Cardinal Pell’s Acquittal Was as Opaque as His Sexual Abuse Trial

September 15, 2020

Cardinal George Pell, the most senior Roman Catholic cleric to ever face trial over child sexual abuse, walked out of prison a free man after Australia’s highest court reversed his 2018 conviction for molesting two boys decades earlier.

Arguing that jurors ignored “compounding improbabilities” caused by conflicting accounts from the cardinal’s main accuser and other witnesses, the seven-judge panel ruled that the jury lacked sufficient doubt about the accusations against Cardinal Pell.

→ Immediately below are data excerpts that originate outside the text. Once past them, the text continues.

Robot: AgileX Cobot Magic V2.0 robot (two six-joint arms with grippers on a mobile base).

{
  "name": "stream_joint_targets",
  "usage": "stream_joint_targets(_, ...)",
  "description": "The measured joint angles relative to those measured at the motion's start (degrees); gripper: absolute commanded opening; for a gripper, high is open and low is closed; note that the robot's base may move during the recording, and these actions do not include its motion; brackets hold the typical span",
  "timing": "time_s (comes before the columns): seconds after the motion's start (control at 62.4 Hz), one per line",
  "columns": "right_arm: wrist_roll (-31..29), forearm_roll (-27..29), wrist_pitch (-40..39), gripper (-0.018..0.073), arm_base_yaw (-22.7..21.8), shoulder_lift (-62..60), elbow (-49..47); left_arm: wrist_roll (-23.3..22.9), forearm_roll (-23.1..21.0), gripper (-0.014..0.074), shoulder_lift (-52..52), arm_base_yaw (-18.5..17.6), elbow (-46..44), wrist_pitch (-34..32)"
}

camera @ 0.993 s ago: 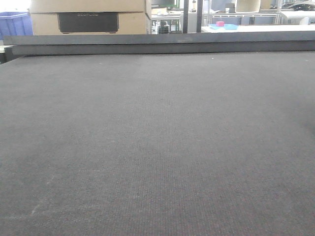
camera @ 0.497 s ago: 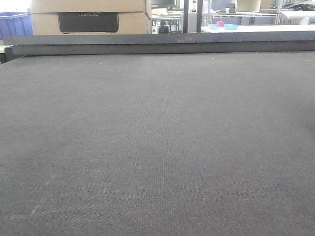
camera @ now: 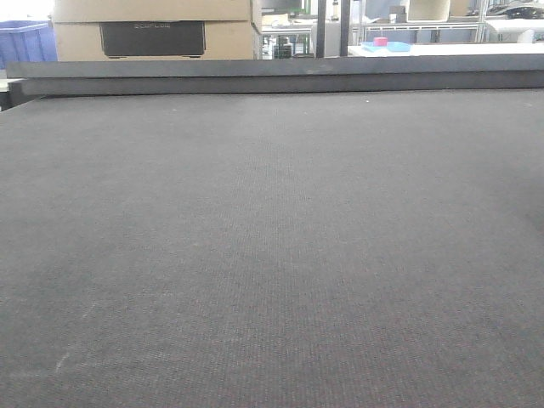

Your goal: Grab block from conveyor and place in blue bin

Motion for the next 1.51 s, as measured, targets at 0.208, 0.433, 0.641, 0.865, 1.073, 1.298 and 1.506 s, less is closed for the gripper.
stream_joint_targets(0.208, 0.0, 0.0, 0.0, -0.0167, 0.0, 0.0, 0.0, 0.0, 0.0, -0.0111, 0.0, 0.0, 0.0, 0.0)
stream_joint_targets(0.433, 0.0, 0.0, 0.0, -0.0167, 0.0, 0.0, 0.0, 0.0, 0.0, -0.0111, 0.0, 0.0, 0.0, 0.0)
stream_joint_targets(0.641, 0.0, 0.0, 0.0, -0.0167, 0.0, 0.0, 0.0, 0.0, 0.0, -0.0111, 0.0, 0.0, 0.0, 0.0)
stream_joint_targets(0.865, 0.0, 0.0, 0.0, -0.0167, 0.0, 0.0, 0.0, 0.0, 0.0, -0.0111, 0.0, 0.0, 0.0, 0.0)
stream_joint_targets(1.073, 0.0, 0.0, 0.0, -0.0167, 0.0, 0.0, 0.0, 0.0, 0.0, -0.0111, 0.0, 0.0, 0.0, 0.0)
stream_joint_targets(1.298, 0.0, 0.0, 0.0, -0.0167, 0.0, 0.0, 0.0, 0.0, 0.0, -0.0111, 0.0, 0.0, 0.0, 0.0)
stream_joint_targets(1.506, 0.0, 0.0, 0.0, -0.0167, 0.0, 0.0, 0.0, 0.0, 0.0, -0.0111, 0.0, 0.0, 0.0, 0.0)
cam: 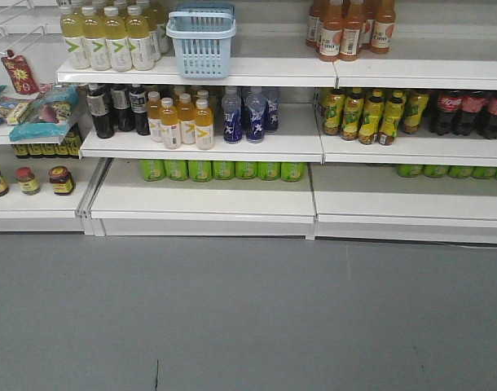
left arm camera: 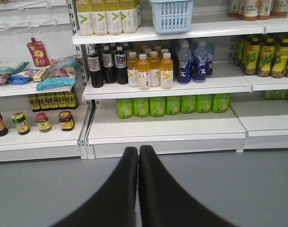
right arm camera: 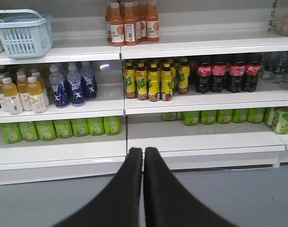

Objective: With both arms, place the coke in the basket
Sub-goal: 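Drive the base toward the shelf holding the light-blue basket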

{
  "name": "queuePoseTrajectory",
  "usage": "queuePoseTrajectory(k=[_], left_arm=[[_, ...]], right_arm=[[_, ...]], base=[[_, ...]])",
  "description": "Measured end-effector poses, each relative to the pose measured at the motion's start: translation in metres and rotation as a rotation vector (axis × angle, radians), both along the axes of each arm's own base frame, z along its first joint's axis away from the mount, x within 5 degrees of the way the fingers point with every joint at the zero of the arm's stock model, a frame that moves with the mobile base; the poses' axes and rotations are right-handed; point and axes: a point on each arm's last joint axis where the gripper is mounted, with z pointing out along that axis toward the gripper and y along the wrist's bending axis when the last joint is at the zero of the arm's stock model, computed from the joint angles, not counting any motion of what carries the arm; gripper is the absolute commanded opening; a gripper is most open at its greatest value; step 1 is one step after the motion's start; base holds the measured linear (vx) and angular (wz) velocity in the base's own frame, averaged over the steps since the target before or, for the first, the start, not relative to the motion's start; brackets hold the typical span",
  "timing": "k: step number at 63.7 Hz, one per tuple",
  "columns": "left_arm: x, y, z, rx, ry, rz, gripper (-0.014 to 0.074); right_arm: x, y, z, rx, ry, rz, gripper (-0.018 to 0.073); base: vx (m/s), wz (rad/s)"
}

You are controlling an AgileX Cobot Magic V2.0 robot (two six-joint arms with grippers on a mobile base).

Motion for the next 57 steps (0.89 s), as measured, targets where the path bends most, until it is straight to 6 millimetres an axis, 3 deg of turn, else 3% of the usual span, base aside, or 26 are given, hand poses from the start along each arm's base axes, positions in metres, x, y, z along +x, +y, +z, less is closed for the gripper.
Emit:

But no one outside the court case can test that comparison, the New York Times reported. The central evidence—the testimony of the main accuser, on which the case “was wholly dependent,” the judges wrote—has never been released, not in video or audio nor even redacted transcripts.

It is just one glaring example of the secrecy and lack of accountability that shaped the Pell prosecution from the beginning. No criminal trial in Australia’s recent history has been as high-profile nor as hard to follow and scrutinize.

A few weeks after his conviction was overturned, word came that an Australian government inquiry found that Pell, the former archbishop of Melbourne and treasurer for the Vatican, knew decades ago that other Roman Catholic priests had sexually abused children and failed to take action. That conclusion was reached in 2017 by the Royal Commission into Institutional Responses to Child Sexual Abuse, which issued a lengthy report on the victimization of children within the Catholic church and other institutions in Australia. But its findings about Cardinal Pell were redacted from the original report to avoid prejudicing potential jurors in the cardinal’s pending trials on sexual abuse charges.